Two weeks ago (on a Friday), Electra's routine bloodwork showed an unusually low neutraphil (white cell) count. Her red cells and platelets were fine, but the neurtraphils were low. The doctors weren't terribly worried, as this could be the result of a viral infection, or just a blip on the radar of an otherwise exemplary recovery. So she was scheduled for a follow-up blood test a week later. When this test showed a neutraphil count that had dropped even further, the worry went up and a bone marrow biopsy was scheduled for the following Monday, three days later, the results of which came back a week after that and which we discussed with the doctors this past Tuesday.

The results weren't good. The cancer was back.

This is really the worst thing we could have discovered. It means that the treatment, which is generally a slam-dunk cure, has failed. It means she is once more at risk. And worst of all, the options are very limited. It's too soon to even contemplate another bone marrow transplant, given how recently she had her last one. Depending on the parameters of the transplant, it would either kill her outright or simply not work. There is a different type of chemo we can try, but it will not cure her; all it would ever be is a stall; a hope (and not even a good one) that we might be able to keep the cancer at bay for another six months and then maybe, if conditions are just right, try a more aggressive chemo, or another transplant. Success is far from guaranteed. The other option the doctor presented: palliative care (medical speak for "make you comfortable for your last few months").

Right now, our world is a mess. We will be meeting with the doctor tomorrow (Friday) after he's had a chance to discuss and evaluate the case with all the other doctors on the ward. At this time, they should have more details and might have other options. We are keeping our fingers crossed, and Electra's parents have come over again to be with us for that meeting.

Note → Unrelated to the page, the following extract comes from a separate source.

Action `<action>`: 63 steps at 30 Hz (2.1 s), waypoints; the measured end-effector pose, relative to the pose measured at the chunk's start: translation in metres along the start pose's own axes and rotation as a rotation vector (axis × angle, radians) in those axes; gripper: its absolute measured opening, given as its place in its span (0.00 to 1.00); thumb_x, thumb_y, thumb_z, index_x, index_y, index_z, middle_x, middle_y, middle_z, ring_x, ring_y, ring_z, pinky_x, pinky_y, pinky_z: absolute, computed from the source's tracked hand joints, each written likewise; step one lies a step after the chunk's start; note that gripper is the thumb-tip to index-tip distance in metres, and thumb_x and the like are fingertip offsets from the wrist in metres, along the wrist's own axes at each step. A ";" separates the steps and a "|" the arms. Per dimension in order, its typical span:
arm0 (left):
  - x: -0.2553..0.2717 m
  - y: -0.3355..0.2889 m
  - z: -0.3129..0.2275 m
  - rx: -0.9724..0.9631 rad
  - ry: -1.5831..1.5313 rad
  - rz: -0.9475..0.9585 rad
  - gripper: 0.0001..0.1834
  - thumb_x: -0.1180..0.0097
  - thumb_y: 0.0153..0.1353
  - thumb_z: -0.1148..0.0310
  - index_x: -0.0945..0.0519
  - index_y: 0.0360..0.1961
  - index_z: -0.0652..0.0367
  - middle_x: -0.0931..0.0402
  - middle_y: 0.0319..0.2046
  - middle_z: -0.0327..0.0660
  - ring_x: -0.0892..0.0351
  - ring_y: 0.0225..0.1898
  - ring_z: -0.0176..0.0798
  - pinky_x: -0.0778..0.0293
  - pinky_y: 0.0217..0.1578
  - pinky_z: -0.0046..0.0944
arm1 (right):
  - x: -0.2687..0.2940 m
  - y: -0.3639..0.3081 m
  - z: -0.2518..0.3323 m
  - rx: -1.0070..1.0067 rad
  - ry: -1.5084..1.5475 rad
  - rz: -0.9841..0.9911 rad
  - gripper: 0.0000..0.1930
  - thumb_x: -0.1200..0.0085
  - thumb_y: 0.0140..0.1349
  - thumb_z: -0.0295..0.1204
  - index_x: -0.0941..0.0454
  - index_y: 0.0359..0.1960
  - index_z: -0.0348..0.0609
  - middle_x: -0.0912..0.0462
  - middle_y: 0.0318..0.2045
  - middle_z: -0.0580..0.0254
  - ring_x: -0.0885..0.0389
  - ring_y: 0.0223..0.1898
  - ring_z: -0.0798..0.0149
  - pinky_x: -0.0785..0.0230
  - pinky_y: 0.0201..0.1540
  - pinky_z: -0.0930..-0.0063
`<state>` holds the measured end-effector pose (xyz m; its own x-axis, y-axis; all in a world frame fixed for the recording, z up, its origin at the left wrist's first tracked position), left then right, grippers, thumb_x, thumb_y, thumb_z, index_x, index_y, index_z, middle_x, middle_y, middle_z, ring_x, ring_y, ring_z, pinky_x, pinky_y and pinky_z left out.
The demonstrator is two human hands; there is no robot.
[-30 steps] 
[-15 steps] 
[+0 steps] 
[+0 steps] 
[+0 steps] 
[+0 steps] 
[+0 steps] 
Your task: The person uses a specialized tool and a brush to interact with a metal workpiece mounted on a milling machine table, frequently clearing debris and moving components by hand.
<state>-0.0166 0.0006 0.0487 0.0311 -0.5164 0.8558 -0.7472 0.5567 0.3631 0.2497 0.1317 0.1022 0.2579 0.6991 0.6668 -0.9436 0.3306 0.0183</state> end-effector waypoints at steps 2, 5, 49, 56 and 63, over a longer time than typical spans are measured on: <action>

I'm not sure I've ever felt less at ease with any discussion, event or evaluation. I wish I could find a way to be reassuring here. There is a chance that the team will have come up with something new, there is a chance that the chemo treatment will give her good odds. I'm doing my best to look at the positive and to keep hope burning. But like a damp chill, the spectre of what may be to come lingers over everything else and haunts my thoughts. As an engineer, I've been taught to plan for the worst, even if I hope for and expect the best. But I don't know if I have it in me to plan for this worst case. I don't know if anyone can. I only know I'm scared, I'm worried and there are some things I can never truly be ready for.

I honestly thought we were clear. That we were safe, at least for now, out of the woods and on the path to happiness and recovery. As we approach this breach once more, my friends, I cannot help but feel unprepared, unarmed and overwhelmed.